**Task item**:
The answer is to contain only the line containing "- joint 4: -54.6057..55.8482" and the lines after it through the last one, each reproduced exactly as it appears below.

**Given data**:
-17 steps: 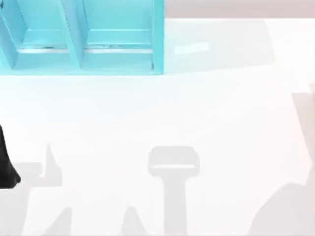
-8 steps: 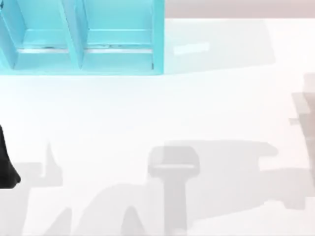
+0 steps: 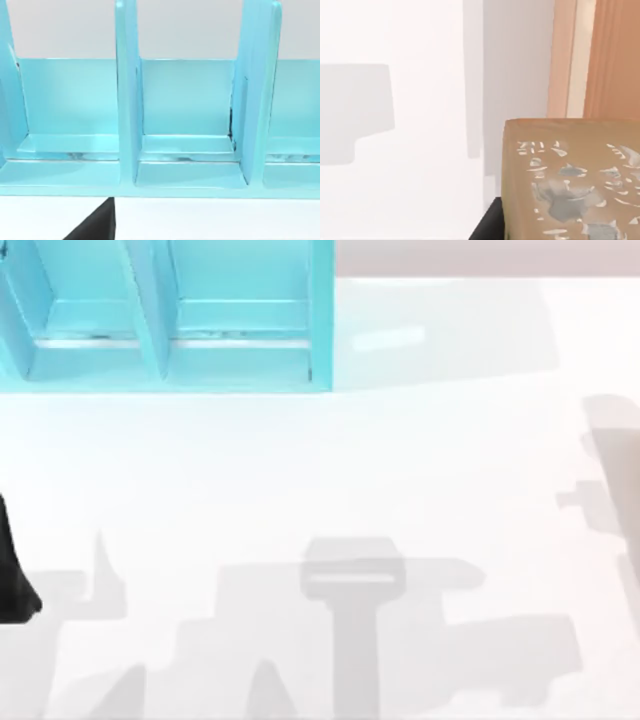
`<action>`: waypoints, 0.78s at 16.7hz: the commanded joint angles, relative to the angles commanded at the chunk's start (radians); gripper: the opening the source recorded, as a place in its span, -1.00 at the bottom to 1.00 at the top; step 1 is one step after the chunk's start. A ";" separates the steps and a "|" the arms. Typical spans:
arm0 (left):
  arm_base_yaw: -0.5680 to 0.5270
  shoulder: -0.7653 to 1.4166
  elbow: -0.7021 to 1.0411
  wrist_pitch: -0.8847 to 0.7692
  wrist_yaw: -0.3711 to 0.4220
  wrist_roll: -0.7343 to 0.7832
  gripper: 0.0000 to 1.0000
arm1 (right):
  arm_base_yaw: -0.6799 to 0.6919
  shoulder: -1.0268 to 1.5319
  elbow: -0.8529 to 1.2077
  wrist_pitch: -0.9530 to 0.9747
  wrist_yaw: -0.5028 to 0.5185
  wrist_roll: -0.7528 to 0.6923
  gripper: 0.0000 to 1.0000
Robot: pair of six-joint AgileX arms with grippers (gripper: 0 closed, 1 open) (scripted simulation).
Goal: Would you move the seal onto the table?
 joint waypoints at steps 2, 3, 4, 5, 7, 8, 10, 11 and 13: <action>0.000 0.000 0.000 0.000 0.000 0.000 1.00 | -0.002 0.007 -0.001 0.004 0.000 0.004 -1.00; 0.000 0.000 0.000 0.000 0.000 0.000 1.00 | 0.011 0.020 0.007 0.012 0.000 0.015 -1.00; 0.000 0.000 0.000 0.000 0.000 0.000 1.00 | 0.033 0.043 0.019 0.027 0.000 0.035 -1.00; 0.000 0.000 0.000 0.000 0.000 0.000 1.00 | 0.064 0.078 0.035 0.048 0.001 0.063 -1.00; 0.000 0.000 0.000 0.000 0.000 0.000 1.00 | 0.139 0.177 0.074 0.102 0.001 0.135 -1.00; 0.000 0.000 0.000 0.000 0.000 0.000 1.00 | 0.180 0.237 0.094 0.134 0.001 0.177 -1.00; 0.000 0.000 0.000 0.000 0.000 0.000 1.00 | 0.262 0.356 0.134 0.202 0.002 0.266 -1.00; 0.000 0.000 0.000 0.000 0.000 0.000 1.00 | 0.301 0.407 0.151 0.234 0.001 0.309 -1.00; 0.000 0.000 0.000 0.000 0.000 0.000 1.00 | 0.364 0.479 0.178 0.290 0.001 0.377 -1.00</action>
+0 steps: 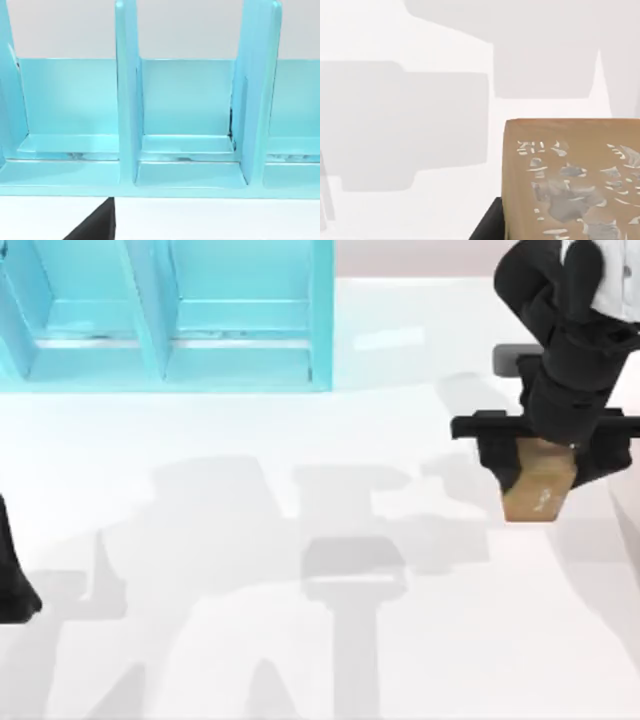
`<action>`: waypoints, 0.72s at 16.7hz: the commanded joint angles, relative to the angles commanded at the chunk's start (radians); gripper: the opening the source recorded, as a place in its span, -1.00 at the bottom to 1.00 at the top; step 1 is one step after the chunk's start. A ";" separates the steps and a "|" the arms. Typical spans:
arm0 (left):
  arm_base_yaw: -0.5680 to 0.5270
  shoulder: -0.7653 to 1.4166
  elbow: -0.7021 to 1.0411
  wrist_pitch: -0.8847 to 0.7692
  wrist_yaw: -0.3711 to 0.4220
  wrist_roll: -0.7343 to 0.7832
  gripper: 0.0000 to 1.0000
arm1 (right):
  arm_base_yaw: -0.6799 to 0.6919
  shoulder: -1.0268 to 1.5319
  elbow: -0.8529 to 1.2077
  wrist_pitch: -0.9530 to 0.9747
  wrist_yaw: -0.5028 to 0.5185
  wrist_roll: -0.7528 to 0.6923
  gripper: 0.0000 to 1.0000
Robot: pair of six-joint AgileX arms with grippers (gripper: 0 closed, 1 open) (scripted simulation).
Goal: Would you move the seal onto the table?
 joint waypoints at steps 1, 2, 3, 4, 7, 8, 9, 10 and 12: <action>0.000 0.000 0.000 0.000 0.000 0.000 1.00 | 0.020 0.020 0.008 0.019 0.000 0.020 -1.00; 0.000 0.000 0.000 0.000 0.000 0.000 1.00 | 0.030 0.030 0.012 0.028 0.000 0.030 -1.00; 0.000 0.000 0.000 0.000 0.000 0.000 1.00 | 0.031 0.031 0.012 0.029 0.000 0.031 -1.00; 0.000 0.000 0.000 0.000 0.000 0.000 1.00 | 0.031 0.031 0.012 0.029 0.000 0.031 -1.00; 0.000 0.000 0.000 0.000 0.000 0.000 1.00 | 0.027 0.031 0.005 0.031 -0.002 0.032 -1.00; 0.000 0.000 0.000 0.000 0.000 0.000 1.00 | 0.028 0.036 -0.007 0.045 -0.002 0.031 -1.00; 0.000 0.000 0.000 0.000 0.000 0.000 1.00 | 0.030 0.042 -0.026 0.069 -0.002 0.030 -1.00; 0.000 0.000 0.000 0.000 0.000 0.000 1.00 | 0.030 0.049 -0.043 0.102 -0.001 0.031 -1.00; 0.000 0.000 0.000 0.000 0.000 0.000 1.00 | 0.031 0.067 -0.076 0.165 0.000 0.032 -1.00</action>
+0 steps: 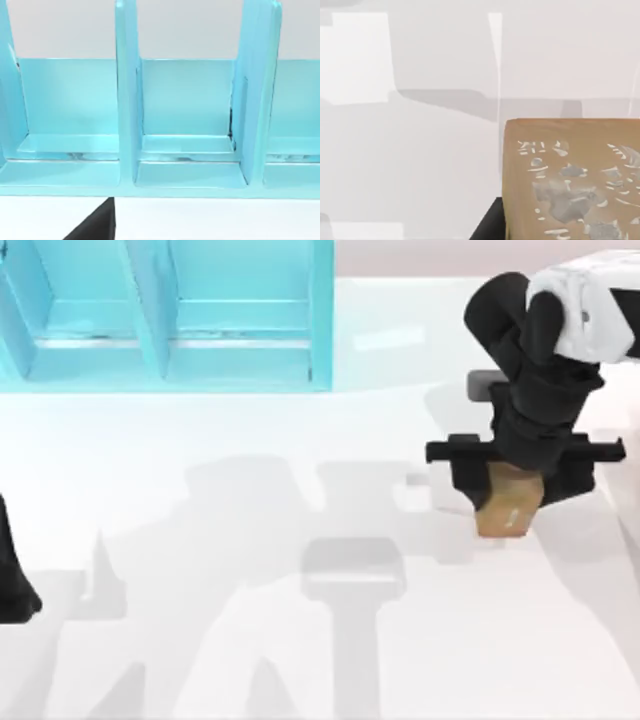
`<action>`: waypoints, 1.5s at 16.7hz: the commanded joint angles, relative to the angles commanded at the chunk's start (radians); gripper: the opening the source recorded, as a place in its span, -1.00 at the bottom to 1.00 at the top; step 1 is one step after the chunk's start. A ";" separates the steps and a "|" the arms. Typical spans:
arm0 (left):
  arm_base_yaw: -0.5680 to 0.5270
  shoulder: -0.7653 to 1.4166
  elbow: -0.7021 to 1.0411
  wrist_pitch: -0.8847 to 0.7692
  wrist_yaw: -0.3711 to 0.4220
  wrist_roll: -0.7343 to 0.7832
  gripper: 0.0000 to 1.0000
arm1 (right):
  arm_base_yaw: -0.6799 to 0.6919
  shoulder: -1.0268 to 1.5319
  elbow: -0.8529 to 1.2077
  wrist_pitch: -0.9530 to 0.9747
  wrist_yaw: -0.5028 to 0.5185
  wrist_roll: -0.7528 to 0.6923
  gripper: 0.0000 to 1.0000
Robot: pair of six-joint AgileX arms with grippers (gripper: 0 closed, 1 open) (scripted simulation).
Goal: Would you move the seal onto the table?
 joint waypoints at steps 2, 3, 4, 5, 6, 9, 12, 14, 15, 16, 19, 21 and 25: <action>0.000 0.000 0.000 0.000 0.000 0.000 1.00 | 0.001 0.015 -0.020 0.023 0.000 0.001 -1.00; 0.000 0.000 0.000 0.000 0.000 0.000 1.00 | 0.001 0.015 -0.020 0.023 0.000 0.001 -1.00; 0.000 0.000 0.000 0.000 0.000 0.000 1.00 | 0.001 0.015 -0.020 0.023 0.000 0.001 -1.00; 0.000 0.000 0.000 0.000 0.000 0.000 1.00 | 0.001 0.015 -0.020 0.023 0.000 0.001 -1.00; 0.000 0.000 0.000 0.000 0.000 0.000 1.00 | 0.001 0.015 -0.020 0.023 0.000 0.001 -0.85; 0.000 0.000 0.000 0.000 0.000 0.000 1.00 | 0.001 0.015 -0.020 0.023 0.000 0.001 -0.40; 0.000 0.000 0.000 0.000 0.000 0.000 1.00 | 0.001 0.015 -0.020 0.023 0.000 0.001 0.06; 0.000 0.000 0.000 0.000 0.000 0.000 1.00 | 0.001 0.015 -0.020 0.023 0.000 0.001 0.36; 0.000 0.000 0.000 0.000 0.000 0.000 1.00 | 0.001 0.015 -0.020 0.023 0.000 0.001 0.51; 0.000 0.000 0.000 0.000 0.000 0.000 1.00 | 0.001 0.015 -0.020 0.023 0.000 0.001 0.66; 0.000 0.000 0.000 0.000 0.000 0.000 1.00 | 0.001 0.015 -0.020 0.023 0.000 0.001 1.00; 0.000 0.000 0.000 0.000 0.000 0.000 1.00 | 0.001 0.015 -0.020 0.023 0.000 0.001 1.00; 0.000 0.000 0.000 0.000 0.000 0.000 1.00 | 0.001 0.015 -0.020 0.023 0.000 0.001 1.00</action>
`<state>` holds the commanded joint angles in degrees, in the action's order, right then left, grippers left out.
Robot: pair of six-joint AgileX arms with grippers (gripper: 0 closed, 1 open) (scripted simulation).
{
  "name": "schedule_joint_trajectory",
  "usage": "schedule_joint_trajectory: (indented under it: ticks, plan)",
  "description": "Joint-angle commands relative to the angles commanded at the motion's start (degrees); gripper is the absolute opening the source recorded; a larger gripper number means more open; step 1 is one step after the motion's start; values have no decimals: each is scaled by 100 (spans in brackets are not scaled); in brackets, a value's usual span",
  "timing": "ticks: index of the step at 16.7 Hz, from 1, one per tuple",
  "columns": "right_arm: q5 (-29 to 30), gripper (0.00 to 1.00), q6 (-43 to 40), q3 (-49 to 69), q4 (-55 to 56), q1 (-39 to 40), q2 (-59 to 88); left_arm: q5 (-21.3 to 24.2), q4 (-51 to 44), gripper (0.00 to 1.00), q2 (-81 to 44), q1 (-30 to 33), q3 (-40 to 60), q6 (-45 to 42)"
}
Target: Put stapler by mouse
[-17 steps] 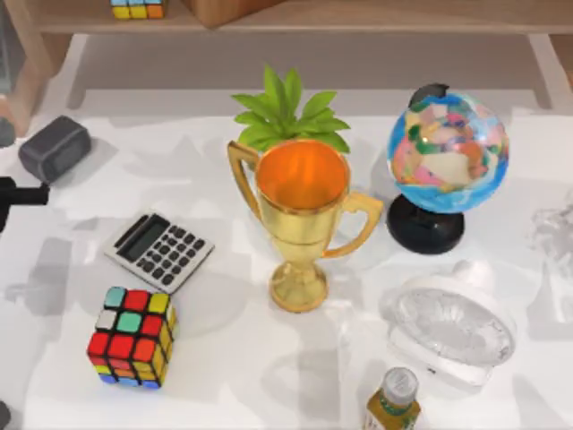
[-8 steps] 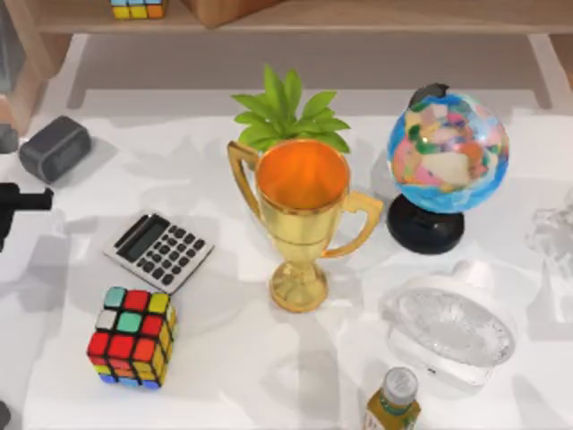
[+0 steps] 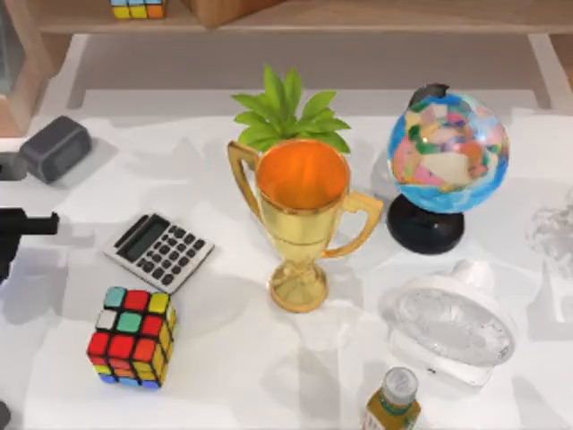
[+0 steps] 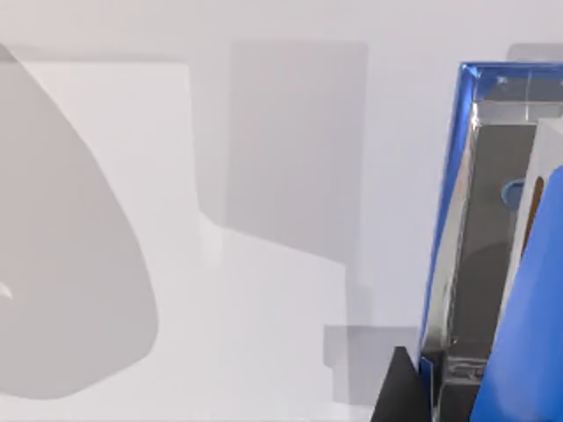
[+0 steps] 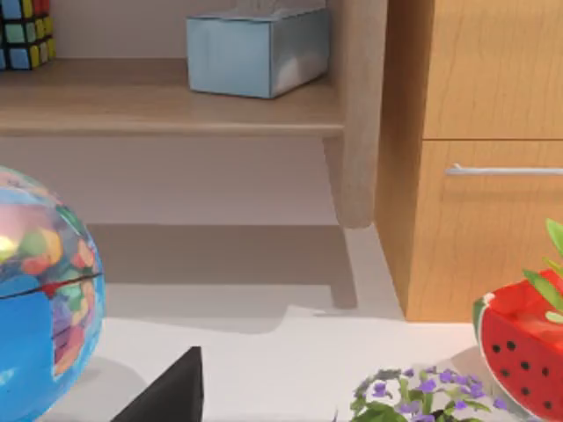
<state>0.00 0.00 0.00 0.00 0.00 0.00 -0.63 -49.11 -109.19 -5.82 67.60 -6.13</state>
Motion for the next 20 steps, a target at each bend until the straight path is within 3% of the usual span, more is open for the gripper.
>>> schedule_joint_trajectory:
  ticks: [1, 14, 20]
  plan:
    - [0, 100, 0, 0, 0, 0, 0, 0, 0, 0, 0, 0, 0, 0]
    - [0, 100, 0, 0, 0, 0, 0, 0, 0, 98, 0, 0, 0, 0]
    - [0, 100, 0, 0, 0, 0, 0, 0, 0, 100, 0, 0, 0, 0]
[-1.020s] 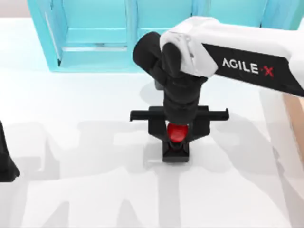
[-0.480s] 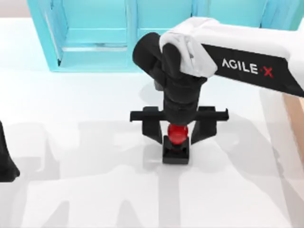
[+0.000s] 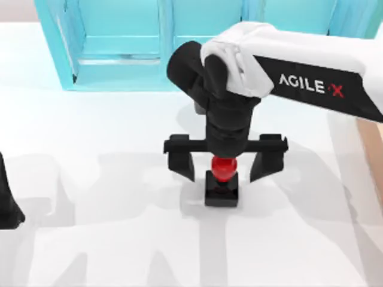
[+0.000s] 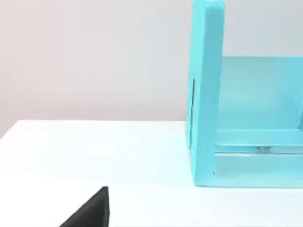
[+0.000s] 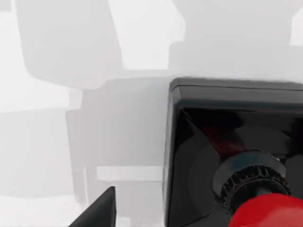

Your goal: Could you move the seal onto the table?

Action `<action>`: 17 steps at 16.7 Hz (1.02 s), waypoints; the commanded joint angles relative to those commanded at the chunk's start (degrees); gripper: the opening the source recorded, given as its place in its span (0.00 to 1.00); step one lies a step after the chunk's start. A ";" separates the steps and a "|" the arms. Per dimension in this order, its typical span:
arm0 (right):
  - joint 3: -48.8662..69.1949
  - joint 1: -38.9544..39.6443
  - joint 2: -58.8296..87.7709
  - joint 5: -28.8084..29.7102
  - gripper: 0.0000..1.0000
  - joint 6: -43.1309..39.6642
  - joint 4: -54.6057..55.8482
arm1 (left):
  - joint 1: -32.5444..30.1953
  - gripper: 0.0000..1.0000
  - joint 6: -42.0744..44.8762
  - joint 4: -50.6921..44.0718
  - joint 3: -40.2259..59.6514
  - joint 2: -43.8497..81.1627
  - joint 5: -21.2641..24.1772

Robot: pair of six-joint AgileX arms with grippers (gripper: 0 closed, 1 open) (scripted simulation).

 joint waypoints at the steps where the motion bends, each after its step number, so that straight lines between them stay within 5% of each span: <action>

**Expected output**:
  - joint 4: -54.6057..55.8482
arm1 (left):
  - joint 1: -32.5444..30.1953
  - gripper: 0.0000..1.0000
  - joint 6: -42.0744..44.8762
  - joint 4: -50.6921..44.0718
  - joint 3: -40.2259..59.6514
  - joint 2: -43.8497..81.1627
  - joint 5: -21.2641..24.1772

Robot: pair of six-joint AgileX arms with grippers (gripper: 0 closed, 1 open) (scripted simulation).

 joint waypoints at the steps where the motion bends, each after its step number, so that straight lines between them stay within 5% of each span: <action>

The answer is now complete.